Thank you both for responding. It made me feel better to know that what I am experiencing is not totally abnormal. It seems that this will go on forever! It has been 126 hours clean, and although I don't crave the meds, in the sense that I am not climbing the walls, I just feel so awful and tired and sick. It is getting slowly better, but too slow! I have had to re-arrange my whole life around how horrid I feel physically. My hands still ache something terrible, which is why I am not writing on site more. It just hurts to type. Heck, it hurts to unplug the coffee pot. As for the fatigue, yesterday, I drove my teen daughter to the doctor for a routine appt., and I was curled up on a sofa in the waiting room. I let her drive us home. i have been more active this morning, so I guess things are improving; guess I am just too impatient! Again, thank you both.
99 hours is great! My physical WD's lated 3-4 days..Ok your withdrawal symptoms are common. I can only tell you what I have been using to get the energy back that I used to have..(I'm 8 days clean of Norco/hydrocodone). Theres a supplement called L-Tyrosine, and thats helped a lot. Taurine gives you a quick boost, and an energy that makes you want to get up and walk/work. DMAE is what I use because it helps with brain functioning. All of those can be found at any vitamin shop or walgreens/cvs. Thats all I can tell you for now. Please hang in there. Do whatever will keep you away from the pills. I know WD's are hard now, but it gets better everyday you are free of drugs. Good luck!!!
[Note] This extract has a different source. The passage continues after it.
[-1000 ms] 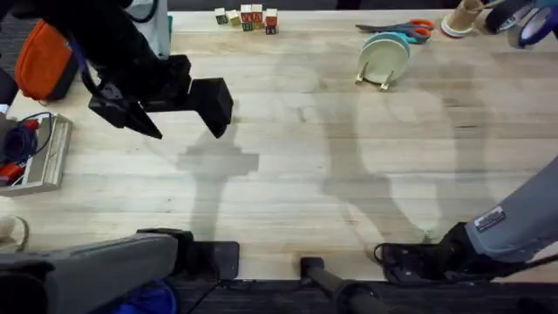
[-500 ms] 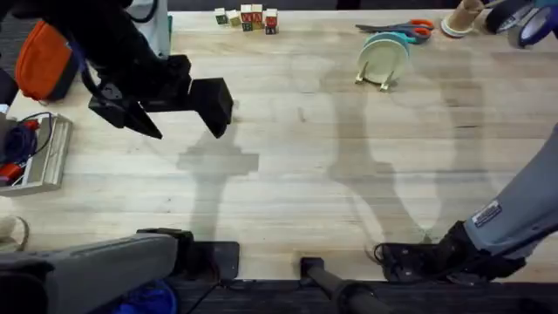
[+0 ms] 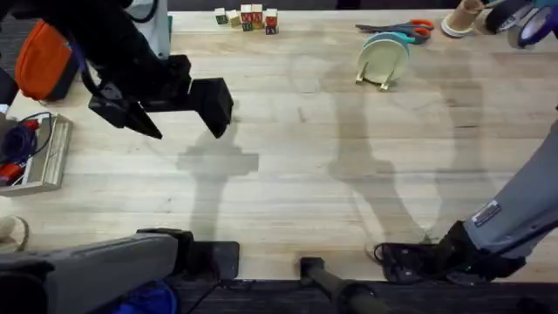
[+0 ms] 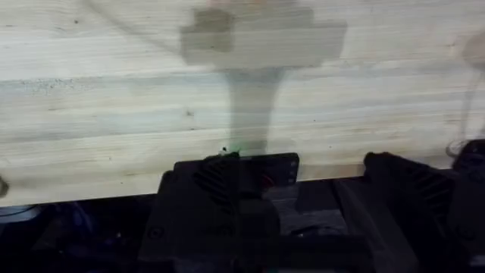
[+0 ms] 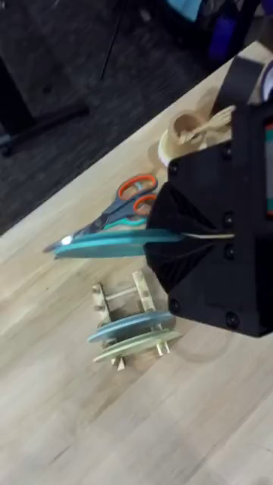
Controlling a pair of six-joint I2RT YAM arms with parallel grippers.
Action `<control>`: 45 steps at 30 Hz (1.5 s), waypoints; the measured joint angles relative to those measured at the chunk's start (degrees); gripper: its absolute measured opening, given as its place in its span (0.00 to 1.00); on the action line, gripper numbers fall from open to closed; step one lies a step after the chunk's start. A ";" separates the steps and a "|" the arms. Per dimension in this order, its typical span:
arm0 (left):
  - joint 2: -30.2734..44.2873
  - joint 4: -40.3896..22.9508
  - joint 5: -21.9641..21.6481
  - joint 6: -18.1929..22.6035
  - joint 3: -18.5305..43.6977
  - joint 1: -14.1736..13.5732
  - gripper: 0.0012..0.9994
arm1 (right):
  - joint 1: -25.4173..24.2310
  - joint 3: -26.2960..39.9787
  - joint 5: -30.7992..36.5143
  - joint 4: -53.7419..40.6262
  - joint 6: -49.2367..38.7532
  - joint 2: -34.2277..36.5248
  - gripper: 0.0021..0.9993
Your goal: Pick up the plates from the table one by one and place each into a slot on the dish rack.
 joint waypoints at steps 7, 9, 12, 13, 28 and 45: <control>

The lethargy is completely normal. Having absolutly no energy and feeling as if there were twenty pound weights on top of every inch of my body along with the achy restless legs were the two symptoms that always lasted the longest for me. I'd say in some cases it took about two weeks to feel completely better in those two categories, however after about a week, everyday was noticeable better. I had zero energy whatsoever, walking up the stairs of my house was a huge task in itself. The excercising plays a huge role in helping with this though. And yes what you are doing definitly counts. Any form of excercise is good, especially for the restless legs, it tires the muscles a bit so they calm down a bit at night, at least in my experience. I think there are vitamins to increase energy, coffee, healthy energy based drinks help as well. Forcing yourself to be as active as possible is the best remedy. The longer I stayed on the couch or in bed, the less of a chance i'd be active at all throughout the day, but if I forced myself up right away and just started doing things then it takes your mind off of it, and gets the blood flowing and body moving and it really helps. In any case, you should be feeling improvements each day.